*** Begin section ***

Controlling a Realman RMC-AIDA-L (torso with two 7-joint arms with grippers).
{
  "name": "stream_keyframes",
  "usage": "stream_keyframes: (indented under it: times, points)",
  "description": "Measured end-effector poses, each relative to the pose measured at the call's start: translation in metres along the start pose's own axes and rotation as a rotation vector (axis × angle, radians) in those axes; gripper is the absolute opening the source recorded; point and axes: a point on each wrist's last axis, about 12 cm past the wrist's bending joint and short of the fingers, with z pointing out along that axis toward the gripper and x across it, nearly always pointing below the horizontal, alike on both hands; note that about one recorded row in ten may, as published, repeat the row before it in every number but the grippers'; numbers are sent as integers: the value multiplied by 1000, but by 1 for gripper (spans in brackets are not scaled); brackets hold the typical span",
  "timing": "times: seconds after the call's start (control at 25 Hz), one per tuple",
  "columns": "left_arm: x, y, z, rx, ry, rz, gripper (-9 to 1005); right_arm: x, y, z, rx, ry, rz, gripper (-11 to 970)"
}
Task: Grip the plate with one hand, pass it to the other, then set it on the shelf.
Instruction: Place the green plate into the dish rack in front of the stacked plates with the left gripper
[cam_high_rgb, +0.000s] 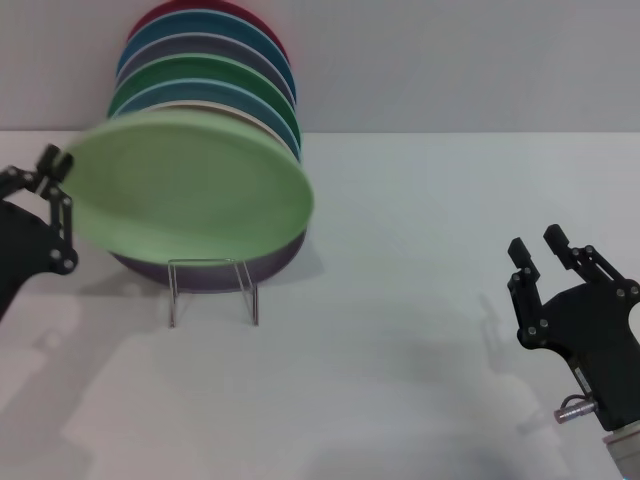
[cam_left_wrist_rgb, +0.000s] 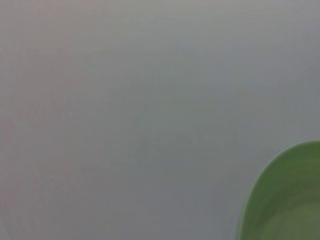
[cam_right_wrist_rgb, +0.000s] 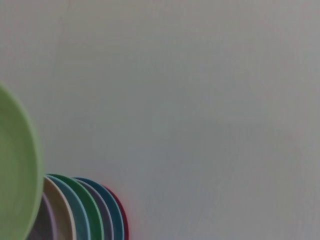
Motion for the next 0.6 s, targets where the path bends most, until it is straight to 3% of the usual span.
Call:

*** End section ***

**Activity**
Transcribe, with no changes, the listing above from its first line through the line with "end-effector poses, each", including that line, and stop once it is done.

**Finished exercise**
Controlling a Realman RMC-AIDA-L (torso with two 7-joint arms with grippers).
{
  "name": "stream_keyframes",
  "usage": "stream_keyframes: (indented under it: times, points)",
  "description": "Measured end-effector poses, each relative to the pose measured at the call's start: translation in metres along the start pose's own axes and rotation as a rotation vector (axis × angle, radians) in those axes; gripper is the absolute opening the source recorded; point and axes: a point on each wrist's last axis, about 12 cm past the wrist's bending joint and short of the fingers, with z pointing out along that axis toward the gripper and x across it, nearly always pointing below the horizontal, alike on both hands; note that about one recorded row in ten may, as published, repeat the row before it in every number but the grippers'; numbers are sent as integers: the value multiplied by 1000, but by 1 for gripper (spans in brackets are not scaled); brackets hold the typical span",

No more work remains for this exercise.